Your instructions
From the data that follows, print exactly the lines starting at the one containing "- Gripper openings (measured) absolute" and ending at the one containing "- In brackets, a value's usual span"; include both of them and nothing more.

Data extracts
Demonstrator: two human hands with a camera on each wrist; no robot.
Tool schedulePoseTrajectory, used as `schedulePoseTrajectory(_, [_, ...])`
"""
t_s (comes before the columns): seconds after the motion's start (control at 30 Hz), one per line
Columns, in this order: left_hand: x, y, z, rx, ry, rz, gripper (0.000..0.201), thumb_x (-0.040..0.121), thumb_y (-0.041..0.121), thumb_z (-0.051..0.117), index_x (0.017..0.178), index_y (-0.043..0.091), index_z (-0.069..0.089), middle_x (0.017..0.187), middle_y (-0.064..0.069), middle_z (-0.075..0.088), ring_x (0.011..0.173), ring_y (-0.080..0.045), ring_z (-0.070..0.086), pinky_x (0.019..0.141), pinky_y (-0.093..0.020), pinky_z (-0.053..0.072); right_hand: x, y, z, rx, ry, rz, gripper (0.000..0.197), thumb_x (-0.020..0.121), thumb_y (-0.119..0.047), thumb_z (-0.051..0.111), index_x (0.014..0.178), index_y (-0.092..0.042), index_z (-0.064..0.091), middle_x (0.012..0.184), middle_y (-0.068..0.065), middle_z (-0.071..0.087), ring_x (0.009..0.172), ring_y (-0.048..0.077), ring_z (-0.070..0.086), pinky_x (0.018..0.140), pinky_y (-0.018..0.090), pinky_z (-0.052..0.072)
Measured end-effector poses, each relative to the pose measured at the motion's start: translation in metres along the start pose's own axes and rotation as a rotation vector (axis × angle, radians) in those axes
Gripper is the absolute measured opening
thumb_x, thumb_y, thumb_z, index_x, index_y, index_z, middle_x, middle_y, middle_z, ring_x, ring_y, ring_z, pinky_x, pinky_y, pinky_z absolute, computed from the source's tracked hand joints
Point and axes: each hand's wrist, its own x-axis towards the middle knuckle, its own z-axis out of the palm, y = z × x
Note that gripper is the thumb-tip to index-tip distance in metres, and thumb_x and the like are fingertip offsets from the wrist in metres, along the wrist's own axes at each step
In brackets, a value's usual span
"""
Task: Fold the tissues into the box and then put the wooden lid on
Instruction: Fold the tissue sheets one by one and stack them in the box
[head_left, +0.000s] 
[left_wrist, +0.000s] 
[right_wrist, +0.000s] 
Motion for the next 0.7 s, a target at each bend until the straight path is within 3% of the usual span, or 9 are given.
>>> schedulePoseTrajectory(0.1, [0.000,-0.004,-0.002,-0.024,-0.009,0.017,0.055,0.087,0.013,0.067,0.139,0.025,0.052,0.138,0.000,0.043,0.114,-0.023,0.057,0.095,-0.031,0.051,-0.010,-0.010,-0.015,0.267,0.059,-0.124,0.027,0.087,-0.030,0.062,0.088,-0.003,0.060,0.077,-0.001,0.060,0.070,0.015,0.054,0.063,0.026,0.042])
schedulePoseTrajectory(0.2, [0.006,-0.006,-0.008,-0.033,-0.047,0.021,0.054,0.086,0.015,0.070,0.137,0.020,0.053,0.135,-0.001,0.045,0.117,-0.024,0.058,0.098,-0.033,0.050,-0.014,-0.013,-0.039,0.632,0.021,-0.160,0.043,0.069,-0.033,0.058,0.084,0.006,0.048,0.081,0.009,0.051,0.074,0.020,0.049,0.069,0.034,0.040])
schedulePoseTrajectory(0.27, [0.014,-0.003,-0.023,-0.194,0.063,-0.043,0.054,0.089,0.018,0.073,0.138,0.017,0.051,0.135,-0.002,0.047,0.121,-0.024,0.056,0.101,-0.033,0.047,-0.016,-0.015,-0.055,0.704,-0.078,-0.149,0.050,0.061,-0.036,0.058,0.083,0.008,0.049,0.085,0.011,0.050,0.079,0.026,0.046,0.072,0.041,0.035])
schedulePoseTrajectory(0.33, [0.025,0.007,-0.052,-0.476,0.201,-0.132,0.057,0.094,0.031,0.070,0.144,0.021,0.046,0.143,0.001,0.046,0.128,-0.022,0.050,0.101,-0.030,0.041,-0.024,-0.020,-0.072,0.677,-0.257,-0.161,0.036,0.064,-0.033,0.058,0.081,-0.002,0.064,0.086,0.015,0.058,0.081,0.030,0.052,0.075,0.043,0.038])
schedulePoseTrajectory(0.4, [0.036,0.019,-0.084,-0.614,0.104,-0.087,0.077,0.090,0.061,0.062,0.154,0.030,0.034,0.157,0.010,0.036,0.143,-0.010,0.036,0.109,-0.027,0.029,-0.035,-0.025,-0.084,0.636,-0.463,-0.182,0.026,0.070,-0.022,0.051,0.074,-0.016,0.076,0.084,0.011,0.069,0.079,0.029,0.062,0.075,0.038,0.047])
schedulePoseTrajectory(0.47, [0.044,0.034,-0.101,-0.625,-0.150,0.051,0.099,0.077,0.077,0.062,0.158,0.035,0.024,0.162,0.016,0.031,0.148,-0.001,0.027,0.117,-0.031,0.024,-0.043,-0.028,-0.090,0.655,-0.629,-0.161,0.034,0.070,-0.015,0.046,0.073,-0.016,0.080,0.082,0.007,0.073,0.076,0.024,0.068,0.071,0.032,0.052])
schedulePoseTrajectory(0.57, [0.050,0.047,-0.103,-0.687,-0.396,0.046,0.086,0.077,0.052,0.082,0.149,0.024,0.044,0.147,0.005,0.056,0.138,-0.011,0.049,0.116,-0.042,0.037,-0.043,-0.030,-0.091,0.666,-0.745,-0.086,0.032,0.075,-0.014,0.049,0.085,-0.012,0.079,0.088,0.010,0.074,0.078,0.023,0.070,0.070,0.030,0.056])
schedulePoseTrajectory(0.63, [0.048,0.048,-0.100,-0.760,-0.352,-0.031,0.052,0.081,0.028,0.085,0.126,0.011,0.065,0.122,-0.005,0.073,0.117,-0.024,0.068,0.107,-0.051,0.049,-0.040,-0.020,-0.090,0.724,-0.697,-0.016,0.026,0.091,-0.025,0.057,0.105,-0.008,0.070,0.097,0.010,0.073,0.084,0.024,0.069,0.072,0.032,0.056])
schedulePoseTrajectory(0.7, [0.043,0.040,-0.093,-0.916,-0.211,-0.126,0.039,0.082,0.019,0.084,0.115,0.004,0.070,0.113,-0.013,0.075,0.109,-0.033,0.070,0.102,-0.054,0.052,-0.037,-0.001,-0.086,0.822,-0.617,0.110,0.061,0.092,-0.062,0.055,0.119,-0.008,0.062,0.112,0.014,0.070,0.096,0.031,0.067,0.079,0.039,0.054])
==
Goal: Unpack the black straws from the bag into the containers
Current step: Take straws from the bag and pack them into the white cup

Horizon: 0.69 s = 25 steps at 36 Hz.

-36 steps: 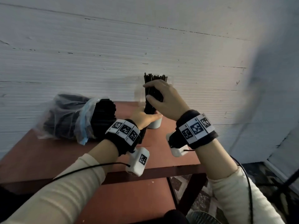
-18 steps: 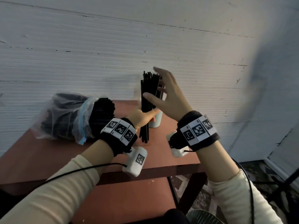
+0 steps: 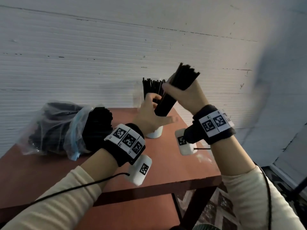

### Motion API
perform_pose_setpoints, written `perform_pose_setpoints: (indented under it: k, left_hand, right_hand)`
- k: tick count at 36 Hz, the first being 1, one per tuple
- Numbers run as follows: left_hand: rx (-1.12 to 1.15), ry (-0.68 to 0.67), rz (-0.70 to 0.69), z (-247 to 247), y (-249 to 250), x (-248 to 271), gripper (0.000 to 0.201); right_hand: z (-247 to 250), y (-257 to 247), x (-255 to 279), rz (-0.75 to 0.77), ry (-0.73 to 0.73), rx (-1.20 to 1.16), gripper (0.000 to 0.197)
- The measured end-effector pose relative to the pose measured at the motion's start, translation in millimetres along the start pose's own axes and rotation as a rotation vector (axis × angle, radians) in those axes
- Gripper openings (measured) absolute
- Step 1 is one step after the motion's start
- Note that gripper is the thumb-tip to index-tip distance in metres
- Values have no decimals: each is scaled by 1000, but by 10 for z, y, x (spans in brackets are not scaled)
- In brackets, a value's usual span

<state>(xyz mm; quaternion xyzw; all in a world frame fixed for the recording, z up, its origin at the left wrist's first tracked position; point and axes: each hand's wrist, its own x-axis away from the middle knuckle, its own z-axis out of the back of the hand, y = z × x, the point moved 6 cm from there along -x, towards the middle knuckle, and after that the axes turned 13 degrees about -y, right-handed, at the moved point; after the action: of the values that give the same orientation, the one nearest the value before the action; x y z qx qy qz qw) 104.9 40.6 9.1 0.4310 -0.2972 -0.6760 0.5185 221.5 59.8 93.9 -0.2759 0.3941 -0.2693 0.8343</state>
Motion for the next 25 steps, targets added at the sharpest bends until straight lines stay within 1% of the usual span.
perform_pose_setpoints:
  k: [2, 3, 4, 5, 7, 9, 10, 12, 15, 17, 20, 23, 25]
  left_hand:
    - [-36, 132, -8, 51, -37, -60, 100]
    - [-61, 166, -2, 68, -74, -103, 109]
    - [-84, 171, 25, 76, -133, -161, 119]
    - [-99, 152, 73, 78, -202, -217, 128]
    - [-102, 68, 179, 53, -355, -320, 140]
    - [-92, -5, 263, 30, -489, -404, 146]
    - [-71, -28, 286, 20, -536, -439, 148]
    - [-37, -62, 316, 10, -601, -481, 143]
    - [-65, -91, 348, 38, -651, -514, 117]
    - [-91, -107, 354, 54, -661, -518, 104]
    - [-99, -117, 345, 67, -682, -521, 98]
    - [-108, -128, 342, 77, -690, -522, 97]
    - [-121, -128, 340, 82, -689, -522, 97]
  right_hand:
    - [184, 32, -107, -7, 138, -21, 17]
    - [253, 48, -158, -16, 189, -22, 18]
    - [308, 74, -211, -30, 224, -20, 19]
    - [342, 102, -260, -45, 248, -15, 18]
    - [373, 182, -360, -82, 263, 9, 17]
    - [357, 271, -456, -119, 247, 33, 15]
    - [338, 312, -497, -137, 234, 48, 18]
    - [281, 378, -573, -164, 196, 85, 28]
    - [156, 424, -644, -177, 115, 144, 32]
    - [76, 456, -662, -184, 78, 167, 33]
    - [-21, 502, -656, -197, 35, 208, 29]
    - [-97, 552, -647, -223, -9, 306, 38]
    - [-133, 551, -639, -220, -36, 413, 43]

Answer box
- Gripper openings (measured) absolute
- Step 1 is one step after the motion's start
- Note that gripper is the thumb-tip to index-tip distance in metres
- Values have no decimals: each is scaled by 1000, but by 10 for z, y, x (spans in brackets are not scaled)
- In brackets, a value's usual span

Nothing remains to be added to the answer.